__WHAT TO DO__.
Find the word "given" in the material below and gather every line that contains it.

PROVIDED MATERIAL section start

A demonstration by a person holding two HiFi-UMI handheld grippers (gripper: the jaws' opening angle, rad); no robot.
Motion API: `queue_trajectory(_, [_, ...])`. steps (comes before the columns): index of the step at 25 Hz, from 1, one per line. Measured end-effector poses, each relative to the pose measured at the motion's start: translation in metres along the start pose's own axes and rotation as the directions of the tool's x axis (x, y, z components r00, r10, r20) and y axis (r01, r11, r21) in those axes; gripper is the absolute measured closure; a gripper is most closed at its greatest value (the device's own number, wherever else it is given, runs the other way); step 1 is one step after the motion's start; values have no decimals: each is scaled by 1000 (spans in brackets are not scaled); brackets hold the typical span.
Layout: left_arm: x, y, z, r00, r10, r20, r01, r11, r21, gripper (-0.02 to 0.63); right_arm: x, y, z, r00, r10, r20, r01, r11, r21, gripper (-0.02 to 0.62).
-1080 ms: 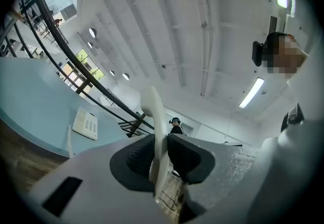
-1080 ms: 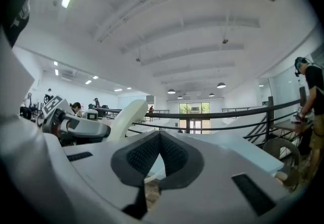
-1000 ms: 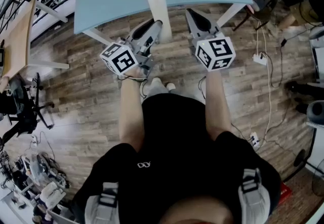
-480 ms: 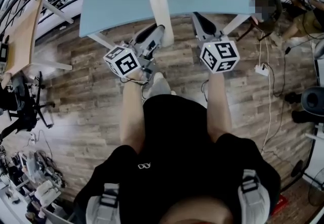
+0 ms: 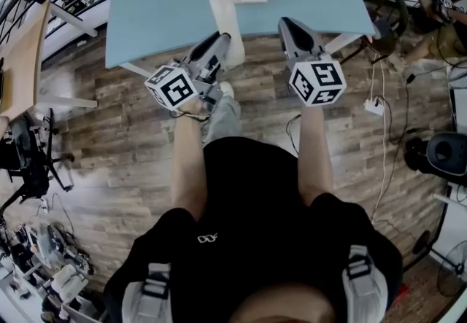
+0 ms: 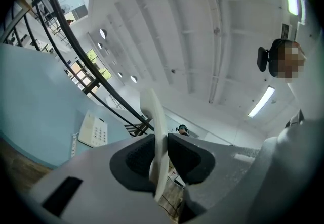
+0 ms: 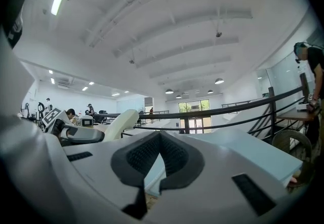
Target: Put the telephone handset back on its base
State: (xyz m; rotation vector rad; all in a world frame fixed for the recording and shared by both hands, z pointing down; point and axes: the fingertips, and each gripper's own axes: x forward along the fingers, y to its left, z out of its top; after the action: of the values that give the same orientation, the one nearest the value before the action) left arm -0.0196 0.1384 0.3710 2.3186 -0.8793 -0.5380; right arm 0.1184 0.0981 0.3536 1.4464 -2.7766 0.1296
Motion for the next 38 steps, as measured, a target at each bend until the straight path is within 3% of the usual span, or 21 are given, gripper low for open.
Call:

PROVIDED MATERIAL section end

__TASK RESULT__.
Motion API: `queue_trajectory(_, [_, ...])`. steps (comes before the columns): index of the step at 25 Hz, from 1, one per line. Measured end-effector poses, each relative to the pose measured at the motion's start: translation in metres along the start pose's own axes and rotation as the directions of the tool's x axis (x, y, z components r00, r10, r20) and y axis (r01, r11, r21) in those axes; gripper is the absolute measured closure; a gripper is most closed at its greatest value (the device's own number, wherever else it is given, runs the other way); step 1 is one step after the motion's start; values have no decimals: each is scaled by 1000 (spans in brackets are not scaled); brackets hold the typical span.
Motion for the next 38 steps, as measured, a target at each bend until the straight path is within 3% of the usual span, or 21 are given, gripper low for open.

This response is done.